As the project moved forward, it maybe became odder. Springsteen appeared on location often, expressing regret to White each time he arrived. “It’s must be really strange with the guy’s foolish self standing there,” he said. But he appreciated what he saw: “I’ve said this before, but I kept thinking ‘Damn, when did I get that handsome?’” In the seat beside him, White gestures in disagreement and shakes his head.

Springsteen had few doubts about White’s choice; he understood that the actor was equipped to depict the most introspective time in his recording career. “I’d watched The Bear, and how the camera captured his personal thoughts,” he said. “And if you see him in a film, it’s a cliche, but he’s a rock star.”

When he first saw White playing him, he was affected by the actor’s method. “His performance was completely from the inner self outward, not just picking elements and wearing them like clothes,” he said. “It’s a original performance, but nevertheless it deeply corresponds to my story and myself.” He saw it as something similar to his own way to songwriting – to writing about people whose lives are very different from his own. “You have to discover the part of them that is part of you.”

More disturbing was the way the film compelled him to reexamine difficult periods in his own life. The recreation of his grandparents’ home in Freehold, New Jersey – a house he once described as “the best and most sorrowful sanctuary I’ve ever known” was eerie; Springsteen explained how often he visited the home in his dreams. “So, to be in that house again … it was truly wondrous, and extremely moving.”

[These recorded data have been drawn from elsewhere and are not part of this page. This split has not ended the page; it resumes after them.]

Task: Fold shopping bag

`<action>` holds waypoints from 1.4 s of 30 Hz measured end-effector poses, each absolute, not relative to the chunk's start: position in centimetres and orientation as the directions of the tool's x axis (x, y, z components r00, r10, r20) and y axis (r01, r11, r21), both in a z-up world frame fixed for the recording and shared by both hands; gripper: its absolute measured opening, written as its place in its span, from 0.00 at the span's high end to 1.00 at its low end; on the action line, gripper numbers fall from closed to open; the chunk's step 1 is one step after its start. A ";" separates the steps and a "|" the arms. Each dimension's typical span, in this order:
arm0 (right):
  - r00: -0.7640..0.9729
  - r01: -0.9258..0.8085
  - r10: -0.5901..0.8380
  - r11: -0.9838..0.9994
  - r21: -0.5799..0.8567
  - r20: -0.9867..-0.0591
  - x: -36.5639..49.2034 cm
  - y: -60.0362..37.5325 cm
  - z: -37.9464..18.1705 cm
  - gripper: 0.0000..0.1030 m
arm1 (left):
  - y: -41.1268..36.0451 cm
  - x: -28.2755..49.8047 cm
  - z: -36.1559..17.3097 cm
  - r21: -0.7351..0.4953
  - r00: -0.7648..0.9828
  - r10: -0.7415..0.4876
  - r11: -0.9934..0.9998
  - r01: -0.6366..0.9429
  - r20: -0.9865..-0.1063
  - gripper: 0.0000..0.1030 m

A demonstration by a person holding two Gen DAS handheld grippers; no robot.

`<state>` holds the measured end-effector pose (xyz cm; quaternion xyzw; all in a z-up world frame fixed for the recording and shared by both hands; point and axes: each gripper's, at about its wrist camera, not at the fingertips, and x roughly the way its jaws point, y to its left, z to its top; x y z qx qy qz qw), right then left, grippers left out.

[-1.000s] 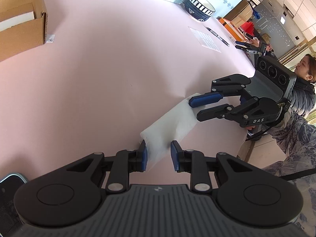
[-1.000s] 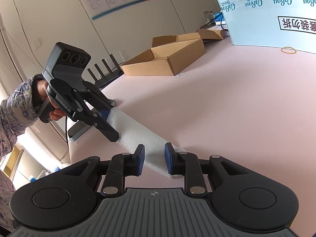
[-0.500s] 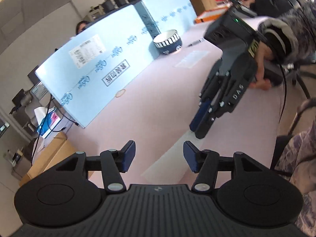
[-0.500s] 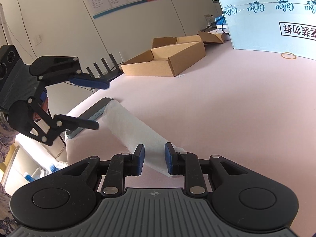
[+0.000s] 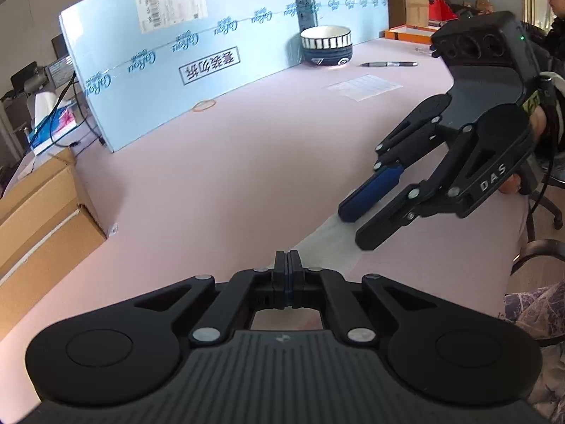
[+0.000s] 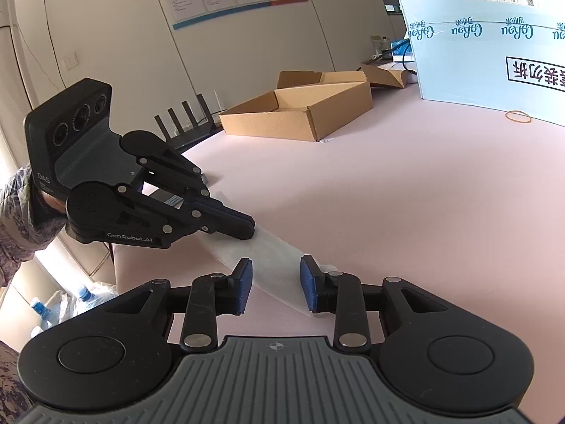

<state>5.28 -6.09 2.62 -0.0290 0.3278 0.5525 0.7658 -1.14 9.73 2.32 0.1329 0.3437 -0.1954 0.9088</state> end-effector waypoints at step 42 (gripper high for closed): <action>0.765 -0.639 0.507 0.674 -0.371 -0.396 18.7 -9.6 9.8 0.75 | 12.8 0.3 2.6 -0.061 0.584 -0.338 0.896 0.441 -0.738 0.99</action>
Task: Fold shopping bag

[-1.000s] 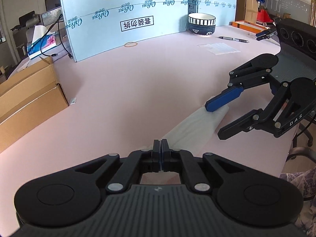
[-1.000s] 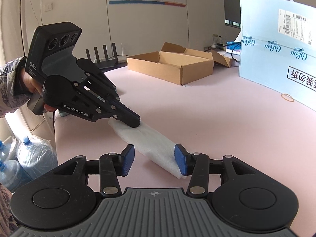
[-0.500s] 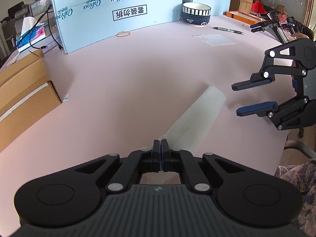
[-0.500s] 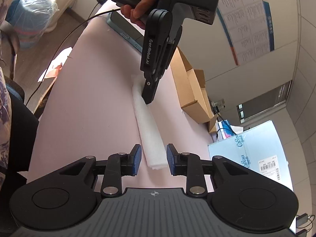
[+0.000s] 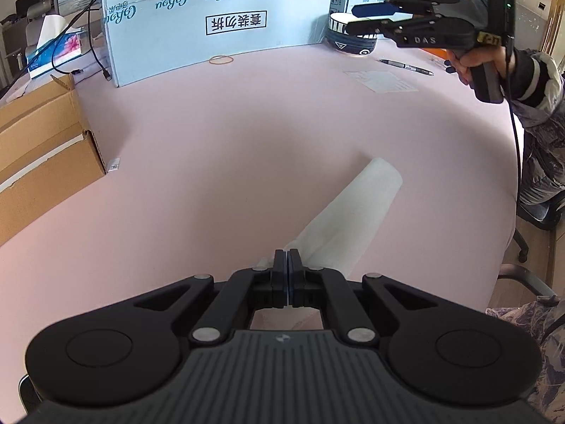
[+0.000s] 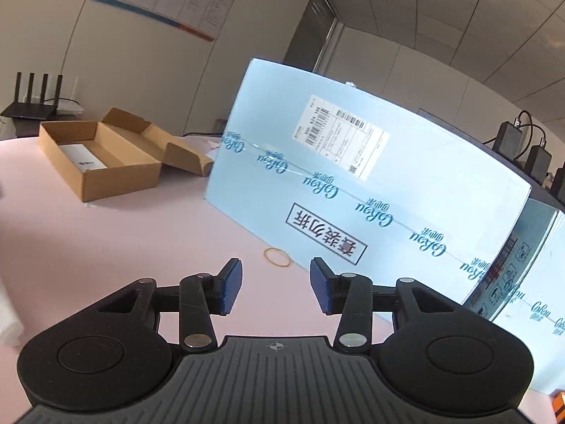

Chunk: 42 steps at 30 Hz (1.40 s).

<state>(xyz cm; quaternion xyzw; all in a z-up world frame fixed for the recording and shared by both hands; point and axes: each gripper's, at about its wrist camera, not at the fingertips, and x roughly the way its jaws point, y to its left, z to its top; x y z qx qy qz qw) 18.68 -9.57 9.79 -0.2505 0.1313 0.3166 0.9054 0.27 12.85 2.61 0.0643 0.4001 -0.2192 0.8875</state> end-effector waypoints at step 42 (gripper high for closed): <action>0.532 -0.792 0.324 0.516 -0.326 -0.782 36.0 3.6 0.9 0.94 | 13.7 -0.1 2.4 -0.153 0.598 -0.377 0.908 0.391 -0.707 0.99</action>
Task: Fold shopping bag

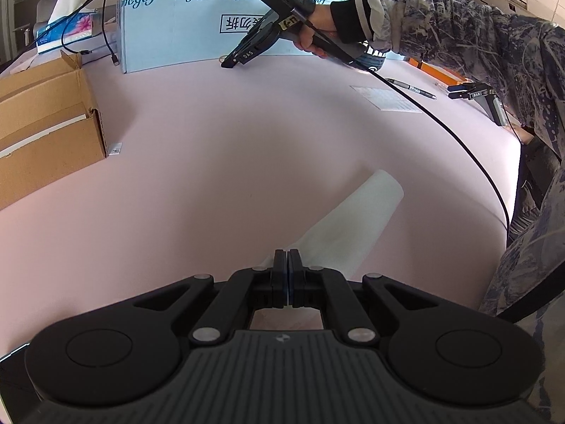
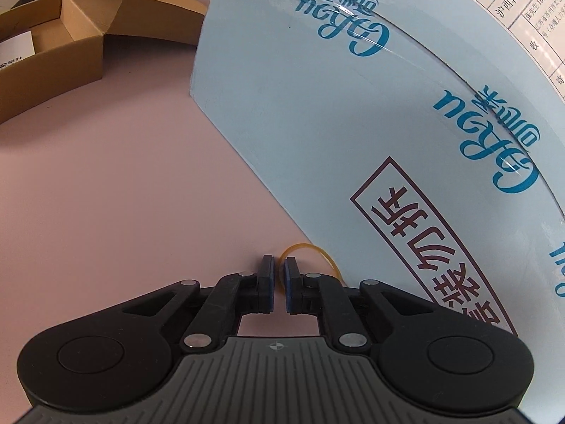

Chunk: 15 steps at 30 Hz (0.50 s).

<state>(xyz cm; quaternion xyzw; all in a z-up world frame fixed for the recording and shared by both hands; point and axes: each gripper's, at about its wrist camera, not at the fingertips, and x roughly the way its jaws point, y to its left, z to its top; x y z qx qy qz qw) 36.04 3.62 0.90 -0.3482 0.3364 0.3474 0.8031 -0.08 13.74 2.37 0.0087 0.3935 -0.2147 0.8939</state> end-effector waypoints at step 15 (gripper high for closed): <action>0.461 -0.814 0.538 0.573 -0.095 -0.706 28.6 -3.8 6.2 0.99 | 14.0 -0.2 2.2 -0.161 0.620 -0.364 0.919 0.360 -0.695 0.99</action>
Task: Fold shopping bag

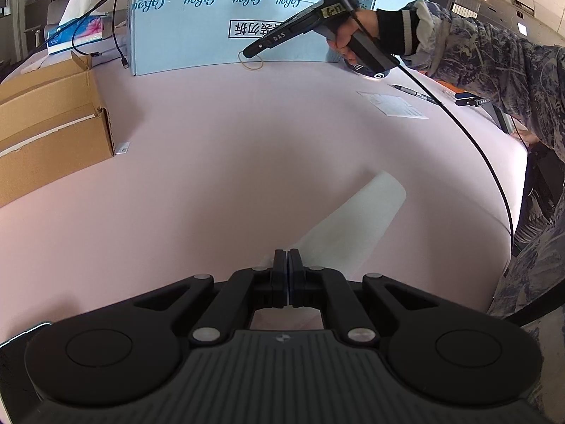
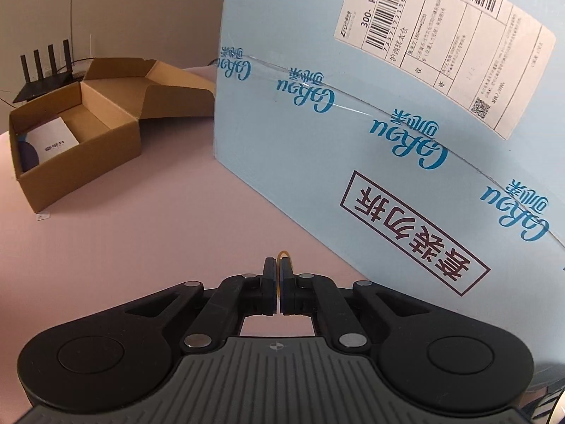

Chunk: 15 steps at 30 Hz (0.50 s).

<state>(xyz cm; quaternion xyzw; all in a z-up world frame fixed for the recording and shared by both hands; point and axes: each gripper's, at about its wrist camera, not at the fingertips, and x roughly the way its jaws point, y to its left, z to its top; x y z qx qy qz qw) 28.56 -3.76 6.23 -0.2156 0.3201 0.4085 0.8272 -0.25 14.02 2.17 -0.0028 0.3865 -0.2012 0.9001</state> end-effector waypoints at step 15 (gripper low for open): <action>0.150 -0.810 0.774 0.453 0.373 -0.615 13.5 -9.7 7.6 0.98 | 13.3 -0.6 2.0 -0.106 0.649 -0.323 0.930 0.351 -0.689 0.99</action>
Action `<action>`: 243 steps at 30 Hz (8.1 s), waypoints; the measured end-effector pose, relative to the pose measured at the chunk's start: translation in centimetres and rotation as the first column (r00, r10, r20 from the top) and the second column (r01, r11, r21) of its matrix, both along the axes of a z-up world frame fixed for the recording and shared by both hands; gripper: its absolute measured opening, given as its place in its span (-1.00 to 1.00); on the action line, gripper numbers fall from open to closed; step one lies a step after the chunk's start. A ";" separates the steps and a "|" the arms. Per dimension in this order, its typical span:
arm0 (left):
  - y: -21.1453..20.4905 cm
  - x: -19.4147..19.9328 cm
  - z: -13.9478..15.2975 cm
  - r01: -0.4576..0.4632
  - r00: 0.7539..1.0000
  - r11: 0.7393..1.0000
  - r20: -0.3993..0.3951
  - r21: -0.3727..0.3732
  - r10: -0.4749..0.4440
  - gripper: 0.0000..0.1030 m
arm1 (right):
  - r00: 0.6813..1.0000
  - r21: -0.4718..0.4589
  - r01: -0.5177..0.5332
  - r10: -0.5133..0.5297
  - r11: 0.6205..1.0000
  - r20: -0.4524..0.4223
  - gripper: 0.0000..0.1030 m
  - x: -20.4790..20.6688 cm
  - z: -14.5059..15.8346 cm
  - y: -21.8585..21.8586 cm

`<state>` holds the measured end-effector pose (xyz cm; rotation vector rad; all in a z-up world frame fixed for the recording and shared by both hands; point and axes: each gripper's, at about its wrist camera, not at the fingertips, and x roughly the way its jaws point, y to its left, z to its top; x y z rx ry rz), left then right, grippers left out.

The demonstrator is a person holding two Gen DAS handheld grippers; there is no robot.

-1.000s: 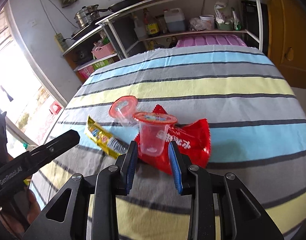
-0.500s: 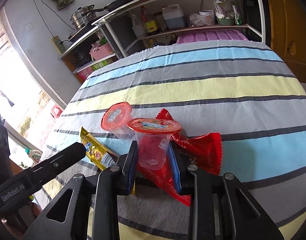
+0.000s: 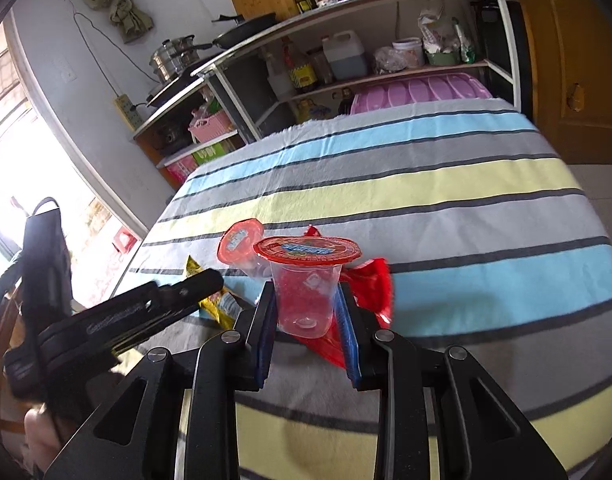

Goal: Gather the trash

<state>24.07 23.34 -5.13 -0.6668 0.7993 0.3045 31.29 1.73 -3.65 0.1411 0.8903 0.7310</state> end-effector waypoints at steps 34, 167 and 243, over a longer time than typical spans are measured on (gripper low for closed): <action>-12.9 -6.1 6.1 0.315 0.912 0.896 0.162 0.314 -0.377 -0.78 | 0.983 0.011 0.155 -0.155 0.988 0.101 -0.43 -6.0 3.6 -13.9; -7.3 -5.8 6.0 0.322 0.914 0.891 0.141 0.319 -0.381 0.09 | 0.994 -0.078 0.010 -0.001 0.997 0.114 -0.04 -5.8 3.4 -8.4; -14.0 -5.9 9.4 0.443 0.831 0.815 0.168 0.374 -0.530 -0.89 | 0.982 -0.053 0.141 -0.133 0.989 0.134 -0.82 -7.1 4.4 -13.8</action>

Similarly, it was “a very impactful thing” to see Stephen Graham as his father – portraying his turbulent early years, when he suffered unidentified mental health issues and had a drinking problem, and the fragility and tenderness of his later years.

Springsteen told of watching an early viewing in the company of his sister, who grasped his hand throughout. Just a year younger than her brother, “she retained every memory”. At the end, she looked at him and said: “Isn’t it wonderful that we have that?”

There was an reflection, possibly, of the sensation Springsteen hopes to give his own audiences through his live shows. “You create an perfect realm for three hours,” he addressed the small crowd before him last night. “It’s not a fantasy world. It’s a very credible world. It has all the beautiful and awful parts of life … But ideally there’s an element of uplift that my audience takes with them. And ideally it stays with them for as long as they need it.”

Barbara Escobar
Barbara Escobar

A seasoned mountaineer and outdoor writer with over a decade of experience exploring peaks across Europe and documenting sustainable hiking practices.